—Mais enfin, comment la pauvre Bathilde?...

—Oui, n'est-ce pas que cela paraît étrange au premier abord? Eh bien! cependant, rien n'est plus simple au fond. Mais l'histoire ne doit pas autrement vous intéresser, n'est-ce pas, chevalier? Ainsi parlons d'autre chose.

—Si fait, l'abbé, si fait, dit d'Harmental; vous vous trompez étrangement, et l'histoire au contraire m'intéresse au suprême degré.

—Eh bien! mon cher pupille, puisque vous êtes si curieux, voilà toute l'affaire. L'abbé de Chaulieu connaît mademoiselle Bathilde; n'est-ce pas ainsi que vous appelez votre voisine?

—Oui; mais comment l'abbé de Chaulieu la connaît-il?
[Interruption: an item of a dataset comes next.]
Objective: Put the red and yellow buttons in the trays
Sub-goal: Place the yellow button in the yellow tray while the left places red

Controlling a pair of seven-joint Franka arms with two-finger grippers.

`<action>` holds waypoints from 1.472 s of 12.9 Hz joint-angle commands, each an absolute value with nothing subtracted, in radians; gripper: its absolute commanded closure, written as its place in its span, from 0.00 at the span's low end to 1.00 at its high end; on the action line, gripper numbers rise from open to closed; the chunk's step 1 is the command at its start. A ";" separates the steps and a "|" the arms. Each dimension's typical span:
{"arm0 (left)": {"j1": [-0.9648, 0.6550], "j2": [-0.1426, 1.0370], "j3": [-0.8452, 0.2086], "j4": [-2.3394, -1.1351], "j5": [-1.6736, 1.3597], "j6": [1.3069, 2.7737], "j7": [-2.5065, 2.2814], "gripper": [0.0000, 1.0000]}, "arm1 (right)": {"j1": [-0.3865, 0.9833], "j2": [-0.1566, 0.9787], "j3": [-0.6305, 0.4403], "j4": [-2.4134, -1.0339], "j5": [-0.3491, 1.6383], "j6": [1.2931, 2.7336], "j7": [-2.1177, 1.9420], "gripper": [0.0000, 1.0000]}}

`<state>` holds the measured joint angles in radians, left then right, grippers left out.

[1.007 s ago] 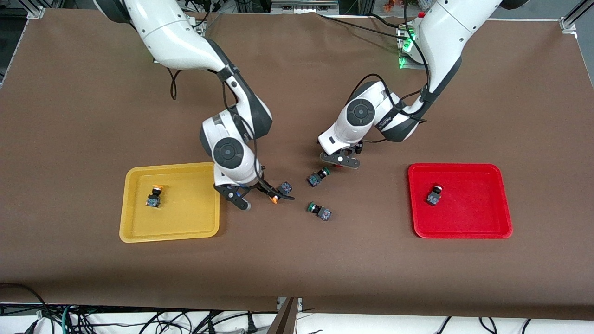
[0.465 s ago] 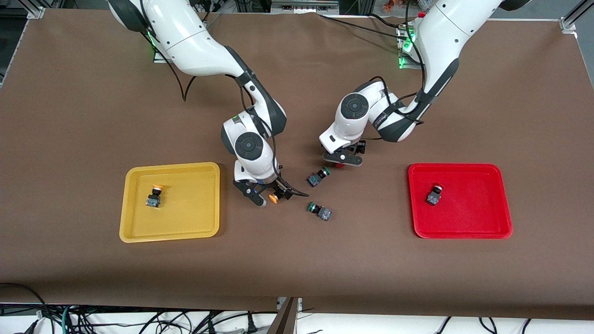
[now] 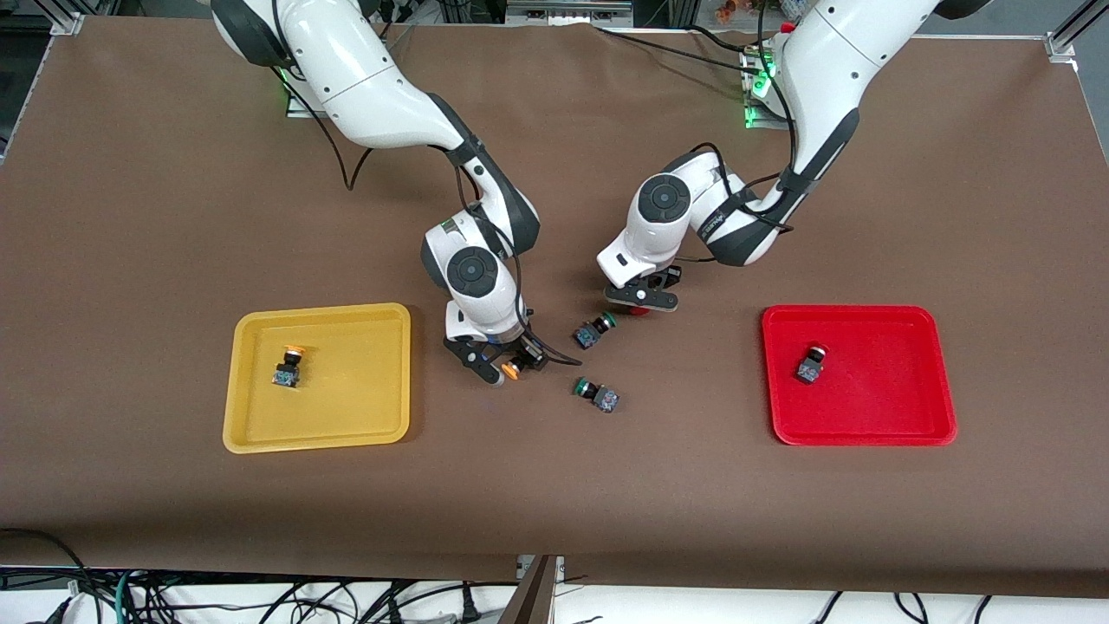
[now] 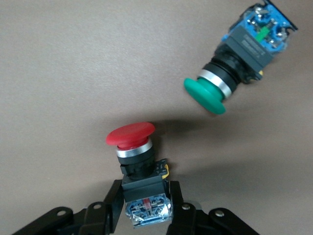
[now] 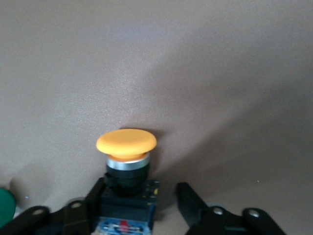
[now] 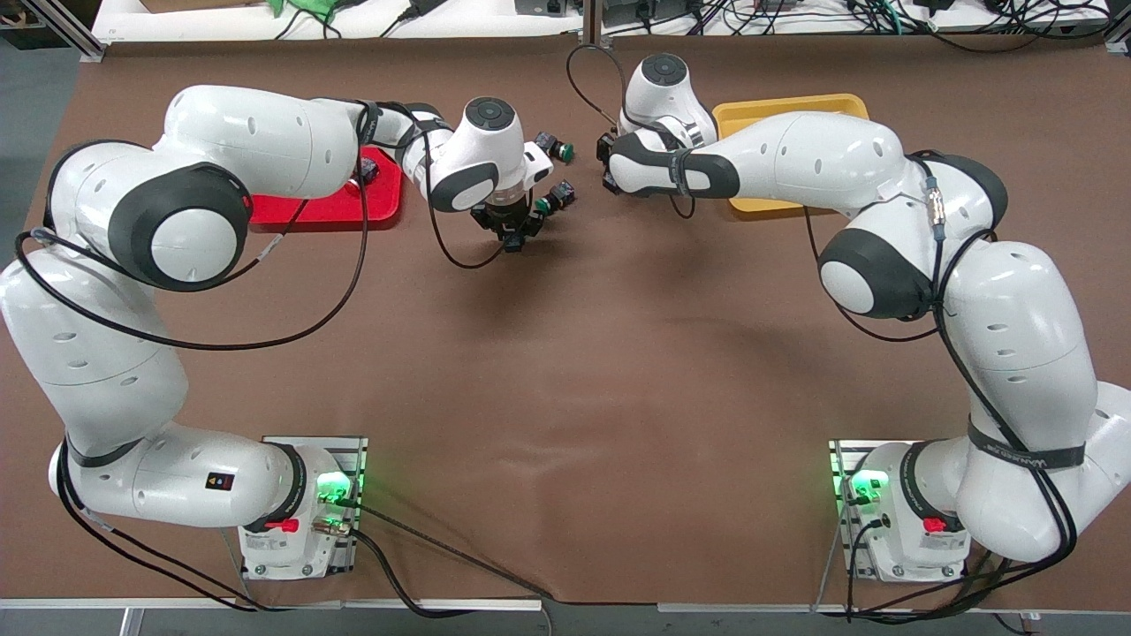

—Oh! d'une façon toute naturelle. Le tuteur de cette charmante enfant est, comme vous le savez ou comme vous ne le savez pas, un des copistes de la capitale qui possèdent un des plus beaux points d'écriture.

—Bon! après?

—Eh bien! après, comme monsieur de Chaulieu a besoin de quelqu'un qui recopie ses poésies, attendu que devenant aveugle, comme vous avez pu le voir, il est forcé de les dicter, à mesure qu'elles lui viennent, à un petit laquais qui ne sait pas même l'orthographe, il s'est adressé au bonhomme Buvat pour lui confier cette importante besogne, et par le bonhomme Buvat il a fait la connaissance de mademoiselle Bathilde.

—Mais tout cela ne me dit pas comment mademoiselle Bathilde se trouvait chez madame la duchesse du Maine.

—Attendez donc, toute histoire a son commencement, son nœud et sa péripétie, que diable!